DIRECTIONS FOR THIS TASK =
Would you copy all lines in the data that contain the word "more"?

Entries taken from a collection =
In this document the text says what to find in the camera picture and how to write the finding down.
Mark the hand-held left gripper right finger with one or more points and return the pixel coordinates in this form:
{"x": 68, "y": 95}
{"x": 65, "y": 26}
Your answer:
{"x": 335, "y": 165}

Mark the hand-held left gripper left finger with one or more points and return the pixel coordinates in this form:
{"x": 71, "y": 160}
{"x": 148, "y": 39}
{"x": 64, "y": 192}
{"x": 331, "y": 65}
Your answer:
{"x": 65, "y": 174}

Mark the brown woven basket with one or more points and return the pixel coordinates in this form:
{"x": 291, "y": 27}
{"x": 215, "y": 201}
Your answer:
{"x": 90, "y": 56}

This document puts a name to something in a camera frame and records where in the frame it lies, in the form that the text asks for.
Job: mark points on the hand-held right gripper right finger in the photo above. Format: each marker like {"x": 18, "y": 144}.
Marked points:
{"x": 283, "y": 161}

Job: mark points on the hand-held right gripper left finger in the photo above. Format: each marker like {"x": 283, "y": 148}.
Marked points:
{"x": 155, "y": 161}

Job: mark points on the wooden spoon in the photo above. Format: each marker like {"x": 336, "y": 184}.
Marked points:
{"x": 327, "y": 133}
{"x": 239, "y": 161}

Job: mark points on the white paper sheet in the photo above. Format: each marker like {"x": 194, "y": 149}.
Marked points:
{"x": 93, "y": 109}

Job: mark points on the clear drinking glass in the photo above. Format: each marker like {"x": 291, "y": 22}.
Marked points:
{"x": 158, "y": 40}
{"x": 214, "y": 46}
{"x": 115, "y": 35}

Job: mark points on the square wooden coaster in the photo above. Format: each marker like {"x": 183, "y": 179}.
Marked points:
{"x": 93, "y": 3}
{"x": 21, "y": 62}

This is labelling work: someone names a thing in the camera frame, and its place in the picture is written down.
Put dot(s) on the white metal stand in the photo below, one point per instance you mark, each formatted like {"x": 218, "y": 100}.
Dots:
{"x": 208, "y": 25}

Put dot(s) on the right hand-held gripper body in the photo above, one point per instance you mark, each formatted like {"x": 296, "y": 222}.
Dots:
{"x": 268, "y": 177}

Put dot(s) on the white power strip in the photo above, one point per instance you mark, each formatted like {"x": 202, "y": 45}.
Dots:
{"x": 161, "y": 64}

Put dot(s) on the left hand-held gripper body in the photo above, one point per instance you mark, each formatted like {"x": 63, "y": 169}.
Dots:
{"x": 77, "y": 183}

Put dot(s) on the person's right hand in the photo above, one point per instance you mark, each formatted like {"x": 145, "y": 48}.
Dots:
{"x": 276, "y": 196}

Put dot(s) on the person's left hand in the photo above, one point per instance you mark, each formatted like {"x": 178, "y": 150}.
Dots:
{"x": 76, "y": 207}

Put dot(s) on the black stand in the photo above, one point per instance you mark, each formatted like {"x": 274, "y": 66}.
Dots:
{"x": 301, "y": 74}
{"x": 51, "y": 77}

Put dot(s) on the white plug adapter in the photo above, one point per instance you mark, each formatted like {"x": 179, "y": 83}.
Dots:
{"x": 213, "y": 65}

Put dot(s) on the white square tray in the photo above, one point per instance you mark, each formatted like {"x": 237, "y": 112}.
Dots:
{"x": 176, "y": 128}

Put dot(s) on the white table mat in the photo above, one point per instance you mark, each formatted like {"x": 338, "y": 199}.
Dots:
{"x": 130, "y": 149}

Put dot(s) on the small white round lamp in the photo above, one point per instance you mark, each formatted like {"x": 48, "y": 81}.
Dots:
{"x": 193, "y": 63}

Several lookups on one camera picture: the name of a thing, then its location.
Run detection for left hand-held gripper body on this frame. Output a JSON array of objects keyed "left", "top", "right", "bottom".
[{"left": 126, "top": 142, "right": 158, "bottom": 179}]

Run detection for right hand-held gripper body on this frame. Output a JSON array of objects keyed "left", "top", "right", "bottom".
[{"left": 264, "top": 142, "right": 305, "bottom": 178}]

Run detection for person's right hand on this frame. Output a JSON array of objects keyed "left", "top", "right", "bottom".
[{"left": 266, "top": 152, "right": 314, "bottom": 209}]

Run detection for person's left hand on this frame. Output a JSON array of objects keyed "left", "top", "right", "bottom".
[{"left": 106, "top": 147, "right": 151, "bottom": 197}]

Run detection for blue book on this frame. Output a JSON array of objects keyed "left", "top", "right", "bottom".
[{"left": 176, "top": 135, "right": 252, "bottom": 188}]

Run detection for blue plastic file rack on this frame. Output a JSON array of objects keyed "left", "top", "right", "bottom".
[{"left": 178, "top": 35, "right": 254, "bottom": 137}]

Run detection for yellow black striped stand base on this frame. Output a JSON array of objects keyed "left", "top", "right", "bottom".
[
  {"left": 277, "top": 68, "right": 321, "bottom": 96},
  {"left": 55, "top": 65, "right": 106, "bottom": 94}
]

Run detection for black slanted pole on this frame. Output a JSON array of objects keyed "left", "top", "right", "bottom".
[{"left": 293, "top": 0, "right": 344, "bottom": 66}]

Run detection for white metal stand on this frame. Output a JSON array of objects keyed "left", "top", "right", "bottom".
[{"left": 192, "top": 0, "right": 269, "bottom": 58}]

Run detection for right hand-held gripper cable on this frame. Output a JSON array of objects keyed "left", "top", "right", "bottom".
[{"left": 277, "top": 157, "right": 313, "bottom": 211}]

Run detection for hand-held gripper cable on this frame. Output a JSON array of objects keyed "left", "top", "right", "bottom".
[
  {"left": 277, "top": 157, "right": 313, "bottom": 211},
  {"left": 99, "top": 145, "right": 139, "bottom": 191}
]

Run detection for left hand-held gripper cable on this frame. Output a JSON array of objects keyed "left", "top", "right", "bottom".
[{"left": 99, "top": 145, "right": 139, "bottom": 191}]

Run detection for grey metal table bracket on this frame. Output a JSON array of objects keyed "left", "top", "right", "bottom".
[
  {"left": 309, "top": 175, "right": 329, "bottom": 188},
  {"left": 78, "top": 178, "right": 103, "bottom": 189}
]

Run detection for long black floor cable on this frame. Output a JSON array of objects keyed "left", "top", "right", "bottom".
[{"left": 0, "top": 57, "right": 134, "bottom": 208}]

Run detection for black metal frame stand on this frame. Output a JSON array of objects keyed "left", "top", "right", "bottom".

TASK ANSWER =
Mark the hand-held left gripper right finger with one or more points and return the pixel coordinates in this form:
Mark the hand-held left gripper left finger with one or more points and return the pixel coordinates in this form:
Mark the brown woven basket with one or more points and return the pixel coordinates in this form:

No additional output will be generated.